El contenido de agua corporal está enormemente implicado en funciones esenciales de nuestro organismo. Teniendo un rol fundamental en el mantenimiento de la homeostasis. Entre los cuales destacamos la regulación de la temperatura corporal, el  mantenimiento de un óptimo volumen sanguíneo y la participación en la contracción muscular, entre muchos otros. Por este motivo, las fluctuaciones del contenido hídrico del organismo pueden tener un gran impacto en el rendimiento tanto físico como mental. Como consecuencia, la hidratación toma especial importancia en ambientes cálidos. Y en momentos en los que la disponibilidad de agua y electrolitos puede verse comprometida. Ya sea por factores medioambientales o durante la práctica deportiva.

 

CÓMO HIDRATARNOS

Favorecer las oportunidades de ingesta de fluidos en los individuos contrarresta favorablemente las pérdidas de electrolitos y agua ocasionadas por el sudor. Además, está relacionada con una mejora en la percepción de la fatiga en el deportista. Las recomendaciones generales de ingesta de fluidos pueden variar entre los grupos de individuos. No obstante, determinados colectivos deben prestar especial atención en la ingesta suficiente fluidos y agua. Como son los niños y adolescentes, adultos de la tercera edad, mujeres en período de lactancia, y atletas, entre otros.
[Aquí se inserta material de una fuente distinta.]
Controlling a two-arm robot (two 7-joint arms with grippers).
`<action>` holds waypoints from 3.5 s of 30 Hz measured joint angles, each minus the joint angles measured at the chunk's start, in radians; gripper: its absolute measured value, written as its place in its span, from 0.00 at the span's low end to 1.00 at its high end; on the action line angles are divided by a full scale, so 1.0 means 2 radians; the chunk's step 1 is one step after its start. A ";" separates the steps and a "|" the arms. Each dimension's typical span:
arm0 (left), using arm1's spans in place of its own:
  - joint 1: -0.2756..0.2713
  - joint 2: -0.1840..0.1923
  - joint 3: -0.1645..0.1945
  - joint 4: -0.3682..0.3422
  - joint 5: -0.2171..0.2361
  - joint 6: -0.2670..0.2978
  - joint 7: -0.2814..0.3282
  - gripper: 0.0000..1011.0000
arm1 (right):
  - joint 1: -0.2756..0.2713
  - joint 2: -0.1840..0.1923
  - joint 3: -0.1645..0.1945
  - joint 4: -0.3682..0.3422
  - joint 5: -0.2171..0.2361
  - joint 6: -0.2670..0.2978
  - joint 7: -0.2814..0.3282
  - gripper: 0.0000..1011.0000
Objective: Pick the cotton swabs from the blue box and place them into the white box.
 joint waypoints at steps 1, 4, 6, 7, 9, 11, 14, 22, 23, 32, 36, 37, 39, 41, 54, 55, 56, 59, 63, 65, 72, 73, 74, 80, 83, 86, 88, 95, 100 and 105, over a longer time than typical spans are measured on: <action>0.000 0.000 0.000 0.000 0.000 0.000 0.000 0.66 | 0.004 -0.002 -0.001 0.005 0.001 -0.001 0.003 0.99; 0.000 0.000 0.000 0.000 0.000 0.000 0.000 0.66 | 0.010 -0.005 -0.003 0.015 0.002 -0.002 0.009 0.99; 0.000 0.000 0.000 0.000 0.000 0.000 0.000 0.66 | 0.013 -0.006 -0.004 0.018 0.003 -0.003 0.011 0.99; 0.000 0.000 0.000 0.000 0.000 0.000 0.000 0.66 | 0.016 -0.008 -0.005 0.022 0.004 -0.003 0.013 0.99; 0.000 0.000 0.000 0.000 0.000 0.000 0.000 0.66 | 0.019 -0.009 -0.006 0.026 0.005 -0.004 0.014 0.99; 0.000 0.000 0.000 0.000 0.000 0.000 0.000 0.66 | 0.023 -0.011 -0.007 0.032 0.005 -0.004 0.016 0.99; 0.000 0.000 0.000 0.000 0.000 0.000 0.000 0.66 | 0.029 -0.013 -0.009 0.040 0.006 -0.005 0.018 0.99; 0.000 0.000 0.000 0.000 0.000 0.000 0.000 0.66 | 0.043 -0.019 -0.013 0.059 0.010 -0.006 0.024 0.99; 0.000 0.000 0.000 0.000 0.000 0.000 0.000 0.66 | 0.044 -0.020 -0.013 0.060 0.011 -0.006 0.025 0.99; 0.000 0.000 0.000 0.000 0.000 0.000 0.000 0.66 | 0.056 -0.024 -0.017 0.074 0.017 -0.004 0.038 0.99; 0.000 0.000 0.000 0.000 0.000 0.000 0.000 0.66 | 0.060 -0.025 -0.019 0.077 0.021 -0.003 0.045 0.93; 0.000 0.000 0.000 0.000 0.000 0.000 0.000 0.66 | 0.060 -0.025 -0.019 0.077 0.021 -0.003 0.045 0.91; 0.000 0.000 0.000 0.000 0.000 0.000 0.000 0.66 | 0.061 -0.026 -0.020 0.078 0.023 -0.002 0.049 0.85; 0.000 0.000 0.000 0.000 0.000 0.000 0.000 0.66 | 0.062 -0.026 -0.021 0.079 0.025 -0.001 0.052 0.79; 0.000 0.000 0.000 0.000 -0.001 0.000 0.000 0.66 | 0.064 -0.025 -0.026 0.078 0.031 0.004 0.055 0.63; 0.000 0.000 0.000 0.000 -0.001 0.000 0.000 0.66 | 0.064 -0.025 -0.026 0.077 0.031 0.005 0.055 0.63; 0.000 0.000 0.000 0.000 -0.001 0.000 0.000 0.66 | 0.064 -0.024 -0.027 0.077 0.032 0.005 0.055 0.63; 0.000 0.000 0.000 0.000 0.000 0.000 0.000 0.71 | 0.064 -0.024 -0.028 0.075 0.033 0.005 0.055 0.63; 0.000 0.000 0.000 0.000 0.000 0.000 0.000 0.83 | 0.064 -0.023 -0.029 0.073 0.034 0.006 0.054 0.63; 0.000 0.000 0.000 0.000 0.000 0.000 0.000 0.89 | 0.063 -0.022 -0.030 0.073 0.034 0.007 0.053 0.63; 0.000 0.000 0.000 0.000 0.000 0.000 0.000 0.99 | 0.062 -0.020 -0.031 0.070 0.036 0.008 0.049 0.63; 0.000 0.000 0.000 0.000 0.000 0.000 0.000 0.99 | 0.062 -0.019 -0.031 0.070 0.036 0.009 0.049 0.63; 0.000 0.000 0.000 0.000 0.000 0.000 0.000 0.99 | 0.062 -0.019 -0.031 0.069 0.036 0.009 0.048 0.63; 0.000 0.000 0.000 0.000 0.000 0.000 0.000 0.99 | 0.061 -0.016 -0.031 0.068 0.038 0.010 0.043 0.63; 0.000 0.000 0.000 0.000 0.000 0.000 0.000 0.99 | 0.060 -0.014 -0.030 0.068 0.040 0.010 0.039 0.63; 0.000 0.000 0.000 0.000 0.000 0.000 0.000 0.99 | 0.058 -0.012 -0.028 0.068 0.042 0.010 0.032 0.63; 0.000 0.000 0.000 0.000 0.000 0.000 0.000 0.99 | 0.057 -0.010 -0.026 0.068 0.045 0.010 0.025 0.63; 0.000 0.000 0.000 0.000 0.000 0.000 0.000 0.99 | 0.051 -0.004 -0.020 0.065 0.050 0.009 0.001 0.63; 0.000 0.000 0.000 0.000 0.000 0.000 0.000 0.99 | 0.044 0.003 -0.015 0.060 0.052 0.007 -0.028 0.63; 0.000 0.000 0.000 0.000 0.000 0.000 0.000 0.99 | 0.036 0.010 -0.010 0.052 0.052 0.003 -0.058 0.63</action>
Del agua total consumida a lo largo del día un 20% es aportado por los alimentos. Los valores recomendados de fluidos al día varían según las guidelines o guías de los diferentes organismos.  Estos oscilan entre los 2 – 2,5 L/día para adultos y mayores de 14 años [European Food Safety Agency (EFSA) 2008]. 2,7 L/día y 3,7 L/día para mujeres y hombres respectivamente [Organización Mundial de la Salud (OMS/WHO), 2004]. 2,5 L/día a parte de los fluidos ingeridos con los alimentos [Eatwell Guide, British Nutrition Foundation, 2016]. Y valores de 10 vasos de agua al día (2,5 L/día) [Federación Española de Sociedades de Nutrición, Alimentación y Dietética Española (FESNAD)].

Estos organismos hacen especial hincapié en la importancia de favorecer que el aporte de estos fluidos provenga principalmente del agua, o de bebidas no azucaradas como el té, las infusiones o el café, entre otras. Reduciendo el consumo de bebidas o batidos azucarados, zumos, refrescos, entre otras.

En el ámbito del deporte, los preparados de isotónico y de sales minerales para disolver, resultan una práctica herramienta para promover una óptima hidratación y mantener el rendimiento deseado, especialmente en este colectivo, el cual se expone a unas demandas físicas y mentales incrementadas en un período de tiempo en el que la elevada temperatura del ambiente afecta negativamente los parámetros de minerales y fluidos corporales.